→ **Task**: Check each line of the records below and collect those that include the word "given".

-- Extracted records follows --

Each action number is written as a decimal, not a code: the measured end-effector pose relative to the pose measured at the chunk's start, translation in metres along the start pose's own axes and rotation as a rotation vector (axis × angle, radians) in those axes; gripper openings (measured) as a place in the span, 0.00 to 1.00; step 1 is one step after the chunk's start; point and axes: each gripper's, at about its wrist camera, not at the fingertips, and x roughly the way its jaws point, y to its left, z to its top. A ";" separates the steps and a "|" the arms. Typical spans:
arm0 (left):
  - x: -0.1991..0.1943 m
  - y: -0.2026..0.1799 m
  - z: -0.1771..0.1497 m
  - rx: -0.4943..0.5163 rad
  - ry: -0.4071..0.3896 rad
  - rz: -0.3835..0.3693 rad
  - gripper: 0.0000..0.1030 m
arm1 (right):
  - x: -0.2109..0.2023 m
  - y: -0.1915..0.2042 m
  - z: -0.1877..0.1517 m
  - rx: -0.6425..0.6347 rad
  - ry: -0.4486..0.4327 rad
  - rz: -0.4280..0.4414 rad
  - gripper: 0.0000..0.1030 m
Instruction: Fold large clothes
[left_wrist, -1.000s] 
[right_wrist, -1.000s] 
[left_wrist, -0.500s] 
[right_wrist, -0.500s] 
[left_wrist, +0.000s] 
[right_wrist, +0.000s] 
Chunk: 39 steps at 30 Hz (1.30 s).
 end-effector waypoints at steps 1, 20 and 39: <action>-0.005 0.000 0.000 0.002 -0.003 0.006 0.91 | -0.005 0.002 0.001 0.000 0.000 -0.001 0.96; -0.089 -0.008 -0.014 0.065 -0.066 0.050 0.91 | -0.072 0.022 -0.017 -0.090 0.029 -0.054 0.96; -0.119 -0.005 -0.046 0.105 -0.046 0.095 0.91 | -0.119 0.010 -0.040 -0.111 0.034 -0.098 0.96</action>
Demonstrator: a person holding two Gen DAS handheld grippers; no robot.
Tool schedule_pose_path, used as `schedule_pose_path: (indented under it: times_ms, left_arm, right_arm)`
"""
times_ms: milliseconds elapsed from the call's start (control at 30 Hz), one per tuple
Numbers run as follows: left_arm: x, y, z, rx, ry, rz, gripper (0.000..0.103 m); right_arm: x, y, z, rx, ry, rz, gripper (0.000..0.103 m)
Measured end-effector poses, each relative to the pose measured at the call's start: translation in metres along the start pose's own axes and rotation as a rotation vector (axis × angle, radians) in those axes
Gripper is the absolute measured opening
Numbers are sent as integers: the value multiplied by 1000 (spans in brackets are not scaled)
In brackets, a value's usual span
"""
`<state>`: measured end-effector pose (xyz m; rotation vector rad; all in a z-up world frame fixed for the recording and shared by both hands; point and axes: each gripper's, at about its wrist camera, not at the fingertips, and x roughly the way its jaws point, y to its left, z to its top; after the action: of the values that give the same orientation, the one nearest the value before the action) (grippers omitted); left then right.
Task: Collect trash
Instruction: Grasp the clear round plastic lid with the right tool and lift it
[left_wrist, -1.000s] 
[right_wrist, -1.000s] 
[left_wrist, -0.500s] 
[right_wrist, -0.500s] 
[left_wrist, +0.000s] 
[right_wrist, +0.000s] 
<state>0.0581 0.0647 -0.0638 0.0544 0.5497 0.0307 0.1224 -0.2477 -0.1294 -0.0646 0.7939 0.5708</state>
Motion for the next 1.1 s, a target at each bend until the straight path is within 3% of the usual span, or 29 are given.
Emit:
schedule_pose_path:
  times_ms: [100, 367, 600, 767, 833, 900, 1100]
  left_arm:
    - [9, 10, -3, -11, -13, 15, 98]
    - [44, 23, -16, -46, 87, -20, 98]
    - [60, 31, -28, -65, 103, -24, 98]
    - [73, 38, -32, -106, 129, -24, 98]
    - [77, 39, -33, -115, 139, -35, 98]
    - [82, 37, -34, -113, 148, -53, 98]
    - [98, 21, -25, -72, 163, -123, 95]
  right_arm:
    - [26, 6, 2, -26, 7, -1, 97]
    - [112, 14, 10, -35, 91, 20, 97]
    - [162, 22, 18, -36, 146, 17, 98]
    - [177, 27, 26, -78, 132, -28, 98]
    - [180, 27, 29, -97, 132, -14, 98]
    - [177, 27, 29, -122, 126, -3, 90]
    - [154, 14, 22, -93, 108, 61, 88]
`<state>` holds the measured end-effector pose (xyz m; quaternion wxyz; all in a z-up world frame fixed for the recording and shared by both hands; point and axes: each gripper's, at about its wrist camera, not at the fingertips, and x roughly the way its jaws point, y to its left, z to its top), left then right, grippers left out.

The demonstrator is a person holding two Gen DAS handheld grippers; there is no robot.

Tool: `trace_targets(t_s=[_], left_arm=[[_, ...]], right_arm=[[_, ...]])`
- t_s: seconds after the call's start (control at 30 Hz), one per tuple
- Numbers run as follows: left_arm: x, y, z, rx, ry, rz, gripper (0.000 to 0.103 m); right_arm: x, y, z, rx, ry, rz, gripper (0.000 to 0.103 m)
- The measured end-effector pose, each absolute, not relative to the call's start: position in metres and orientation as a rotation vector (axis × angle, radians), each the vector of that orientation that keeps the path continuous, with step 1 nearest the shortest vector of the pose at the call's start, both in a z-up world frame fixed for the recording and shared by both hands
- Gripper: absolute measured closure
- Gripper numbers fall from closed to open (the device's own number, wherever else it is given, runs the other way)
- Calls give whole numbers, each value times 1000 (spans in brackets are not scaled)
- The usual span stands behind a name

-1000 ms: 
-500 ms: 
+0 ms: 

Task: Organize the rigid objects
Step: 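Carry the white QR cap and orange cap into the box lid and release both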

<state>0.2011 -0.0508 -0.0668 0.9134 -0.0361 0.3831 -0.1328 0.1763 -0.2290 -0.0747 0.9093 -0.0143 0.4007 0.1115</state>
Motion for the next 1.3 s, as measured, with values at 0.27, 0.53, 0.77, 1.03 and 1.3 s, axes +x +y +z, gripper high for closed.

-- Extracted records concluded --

→ **Answer for this exercise**:
Motion for the next 1.1 s, a target at each bend until the straight path is within 3% of the usual span, or 29 are given.
- Gripper numbers fall from closed to open (the device's own number, wherever else it is given, runs the other way)

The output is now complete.